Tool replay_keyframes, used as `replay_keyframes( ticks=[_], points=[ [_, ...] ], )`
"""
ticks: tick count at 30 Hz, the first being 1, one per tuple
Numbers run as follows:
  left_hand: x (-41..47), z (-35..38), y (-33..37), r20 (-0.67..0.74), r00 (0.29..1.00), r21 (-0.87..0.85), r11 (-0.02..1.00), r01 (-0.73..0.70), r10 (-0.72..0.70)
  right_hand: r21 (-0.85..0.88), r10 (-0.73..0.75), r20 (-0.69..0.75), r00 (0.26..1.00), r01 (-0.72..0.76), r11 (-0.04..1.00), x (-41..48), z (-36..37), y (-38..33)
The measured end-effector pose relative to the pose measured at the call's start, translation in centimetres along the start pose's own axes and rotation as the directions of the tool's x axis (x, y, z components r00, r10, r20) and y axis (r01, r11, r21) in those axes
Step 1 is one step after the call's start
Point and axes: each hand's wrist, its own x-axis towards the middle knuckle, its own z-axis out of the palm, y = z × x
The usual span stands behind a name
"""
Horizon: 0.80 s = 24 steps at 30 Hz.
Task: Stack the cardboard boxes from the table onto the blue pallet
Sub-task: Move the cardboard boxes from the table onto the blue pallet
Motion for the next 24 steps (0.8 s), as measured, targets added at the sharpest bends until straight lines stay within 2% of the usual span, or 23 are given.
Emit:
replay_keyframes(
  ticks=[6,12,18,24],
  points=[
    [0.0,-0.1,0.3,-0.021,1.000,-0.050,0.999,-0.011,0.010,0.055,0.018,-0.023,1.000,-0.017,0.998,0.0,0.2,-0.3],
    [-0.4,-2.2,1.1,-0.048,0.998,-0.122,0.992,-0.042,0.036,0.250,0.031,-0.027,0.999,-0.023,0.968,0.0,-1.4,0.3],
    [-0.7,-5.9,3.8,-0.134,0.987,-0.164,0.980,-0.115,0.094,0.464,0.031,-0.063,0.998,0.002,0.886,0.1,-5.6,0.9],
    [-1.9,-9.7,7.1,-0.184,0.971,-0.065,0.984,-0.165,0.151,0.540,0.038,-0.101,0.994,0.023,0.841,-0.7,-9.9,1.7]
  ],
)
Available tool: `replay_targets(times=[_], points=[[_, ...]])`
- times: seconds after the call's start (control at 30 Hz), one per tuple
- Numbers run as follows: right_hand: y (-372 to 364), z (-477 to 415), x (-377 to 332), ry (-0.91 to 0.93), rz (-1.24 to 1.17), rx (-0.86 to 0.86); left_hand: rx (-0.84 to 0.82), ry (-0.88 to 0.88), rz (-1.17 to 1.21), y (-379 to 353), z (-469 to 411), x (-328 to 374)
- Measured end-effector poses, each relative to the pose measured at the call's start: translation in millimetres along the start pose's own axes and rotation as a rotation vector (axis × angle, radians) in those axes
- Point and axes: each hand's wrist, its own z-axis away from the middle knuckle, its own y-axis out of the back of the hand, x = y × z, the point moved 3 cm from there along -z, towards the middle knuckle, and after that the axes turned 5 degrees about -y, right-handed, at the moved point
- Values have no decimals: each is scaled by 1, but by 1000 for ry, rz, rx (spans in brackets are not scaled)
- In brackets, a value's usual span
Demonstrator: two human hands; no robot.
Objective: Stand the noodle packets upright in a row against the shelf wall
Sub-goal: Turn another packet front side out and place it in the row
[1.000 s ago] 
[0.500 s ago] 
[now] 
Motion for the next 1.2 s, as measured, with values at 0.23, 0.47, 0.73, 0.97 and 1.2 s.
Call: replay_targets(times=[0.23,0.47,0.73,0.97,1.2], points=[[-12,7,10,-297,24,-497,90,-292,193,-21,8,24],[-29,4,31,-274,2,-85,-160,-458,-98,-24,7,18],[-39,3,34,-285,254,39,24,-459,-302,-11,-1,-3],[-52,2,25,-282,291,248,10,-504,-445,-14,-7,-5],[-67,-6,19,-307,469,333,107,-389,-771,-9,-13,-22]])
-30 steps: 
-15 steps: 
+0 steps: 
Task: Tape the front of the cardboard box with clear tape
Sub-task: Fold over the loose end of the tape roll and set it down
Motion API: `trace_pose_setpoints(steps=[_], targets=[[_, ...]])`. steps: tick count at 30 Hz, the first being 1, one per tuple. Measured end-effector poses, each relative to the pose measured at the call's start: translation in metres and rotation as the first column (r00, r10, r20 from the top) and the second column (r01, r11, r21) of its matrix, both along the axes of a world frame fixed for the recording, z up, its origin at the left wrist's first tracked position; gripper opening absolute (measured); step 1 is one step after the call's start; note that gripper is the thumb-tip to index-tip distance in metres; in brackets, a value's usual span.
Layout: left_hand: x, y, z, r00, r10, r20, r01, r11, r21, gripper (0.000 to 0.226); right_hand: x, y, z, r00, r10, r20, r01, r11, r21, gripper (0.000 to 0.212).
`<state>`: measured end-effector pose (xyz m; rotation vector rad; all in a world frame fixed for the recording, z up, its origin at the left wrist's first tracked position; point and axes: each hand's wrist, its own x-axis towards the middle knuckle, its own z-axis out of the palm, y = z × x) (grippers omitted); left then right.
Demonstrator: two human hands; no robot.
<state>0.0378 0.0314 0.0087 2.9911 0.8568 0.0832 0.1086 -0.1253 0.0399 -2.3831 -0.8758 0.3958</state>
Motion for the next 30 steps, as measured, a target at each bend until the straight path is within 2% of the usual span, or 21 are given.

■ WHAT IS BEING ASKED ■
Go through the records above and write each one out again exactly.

■ WRITTEN SOLUTION ■
Tool replay_keyframes, used as `replay_keyframes( ticks=[_], points=[ [_, ...] ], )`
"""
ticks: tick count at 30 Hz, the first being 1, one per tuple
Numbers run as follows:
  left_hand: x (-41..47), z (-35..38), y (-33..37), r20 (-0.67..0.74), r00 (0.29..1.00), r21 (-0.87..0.85), r11 (-0.02..1.00), r01 (-0.73..0.70), r10 (-0.72..0.70)
  right_hand: r21 (-0.85..0.88), r10 (-0.73..0.75), r20 (-0.69..0.75), r00 (0.26..1.00), r01 (-0.72..0.76), r11 (-0.04..1.00), x (-41..48), z (-36..37), y (-38..33)
The measured end-effector pose relative to the pose measured at the call's start, translation in centimetres along the start pose's own axes and rotation as the directions of the tool's x axis (x, y, z components r00, r10, r20) and y axis (r01, r11, r21) in those axes
Step 1 is one step after the call's start
Point and axes: each hand's wrist, its own x-axis towards the middle knuckle, its own z-axis out of the palm, y = z × x
The usual span stands behind a name
"""
Horizon: 0.80 s = 24 steps at 30 Hz.
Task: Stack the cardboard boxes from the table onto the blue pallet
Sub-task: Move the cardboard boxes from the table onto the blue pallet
Motion for the next 24 steps (0.8 s), as measured, targets added at the sharpest bends until straight lines stay within 2% of the usual span, or 23 are given.
Emit:
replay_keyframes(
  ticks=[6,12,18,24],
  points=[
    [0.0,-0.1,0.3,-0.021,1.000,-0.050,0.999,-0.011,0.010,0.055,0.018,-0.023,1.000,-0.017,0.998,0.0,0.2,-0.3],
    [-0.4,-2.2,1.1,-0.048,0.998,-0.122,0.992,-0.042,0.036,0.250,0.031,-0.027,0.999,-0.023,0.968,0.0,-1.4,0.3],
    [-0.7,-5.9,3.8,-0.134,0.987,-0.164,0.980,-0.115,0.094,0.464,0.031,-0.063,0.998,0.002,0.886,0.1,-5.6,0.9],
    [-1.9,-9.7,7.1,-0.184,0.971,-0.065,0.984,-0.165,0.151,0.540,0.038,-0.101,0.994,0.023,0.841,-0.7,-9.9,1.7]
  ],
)
Available tool: `replay_targets(times=[_], points=[[_, ...]])`
- times: seconds after the call's start (control at 30 Hz), one per tuple
- Numbers run as follows: right_hand: y (-372 to 364), z (-477 to 415), x (-377 to 332), ry (-0.91 to 0.93), rz (-1.24 to 1.17), rx (-0.86 to 0.86); left_hand: rx (-0.84 to 0.82), ry (-0.88 to 0.88), rz (-1.17 to 1.21), y (-379 to 353), z (-469 to 411), x (-328 to 374)
- Measured end-effector poses, each relative to the pose measured at the call's start: translation in millimetres along the start pose's own axes and rotation as a rotation vector (axis × angle, radians) in those axes
- Point and axes: each hand's wrist, its own z-axis away from the middle knuckle, its own y-axis out of the back of the hand, x = y × z, the point moved 3 cm from there along -z, towards the middle knuckle, and after that the axes turned 5 degrees about -y, right-handed, at the moved point
- Values have no decimals: each is scaled by 1, but by 1000 for ry, rz, rx (spans in brackets are not scaled)
- In brackets, a value's usual span
Demonstrator: two human hands; no robot.
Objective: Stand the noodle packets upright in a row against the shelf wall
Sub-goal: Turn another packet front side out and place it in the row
[1.000 s ago] 
[0.500 s ago] 
[now] 
Motion for the next 1.2 s, as measured, with values at 0.23, 0.47, 0.73, 0.97 and 1.2 s.
Call: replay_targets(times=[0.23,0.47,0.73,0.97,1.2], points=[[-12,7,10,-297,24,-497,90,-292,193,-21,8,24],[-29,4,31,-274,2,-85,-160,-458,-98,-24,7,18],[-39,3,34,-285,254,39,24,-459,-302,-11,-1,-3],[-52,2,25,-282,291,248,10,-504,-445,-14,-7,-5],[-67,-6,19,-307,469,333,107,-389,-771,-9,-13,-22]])
-30 steps: 
-15 steps: 
+0 steps: 
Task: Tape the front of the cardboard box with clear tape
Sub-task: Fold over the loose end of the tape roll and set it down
Motion API: `trace_pose_setpoints(steps=[_], targets=[[_, ...]])`. steps: tick count at 30 Hz, the first being 1, one per tuple. Measured end-effector poses, each relative to the pose measured at the call's start: translation in metres and rotation as the first column (r00, r10, r20 from the top) and the second column (r01, r11, r21) of its matrix, both along the axes of a world frame fixed for the recording, z up, its origin at the left wrist's first tracked position; gripper opening absolute (measured); step 1 is one step after the call's start; note that gripper is the thumb-tip to index-tip distance in metres; in brackets, a value's usual span.
Layout: left_hand: x, y, z, r00, r10, r20, r01, r11, r21, gripper (0.000 to 0.226); right_hand: x, y, z, r00, r10, r20, r01, r11, r21, gripper (0.000 to 0.212).
`<state>`: measured end-effector pose (xyz m; rotation vector rad; all in a world frame fixed for the recording, z up, its origin at the left wrist's first tracked position; point and axes: each hand's wrist, its own x-axis towards the middle knuckle, its own z-axis out of the palm, y = z × x) (grippers omitted); left then right.
Demonstrator: two human hands; no robot.
<state>0.0378 0.0314 0.0087 2.9911 0.8568 0.0832 0.1086 -0.1253 0.0399 -2.3831 -0.8758 0.3958</state>
Motion for the next 30 steps, as measured, a target at each bend until the straight path is within 2% of the usual span, or 21 are given.

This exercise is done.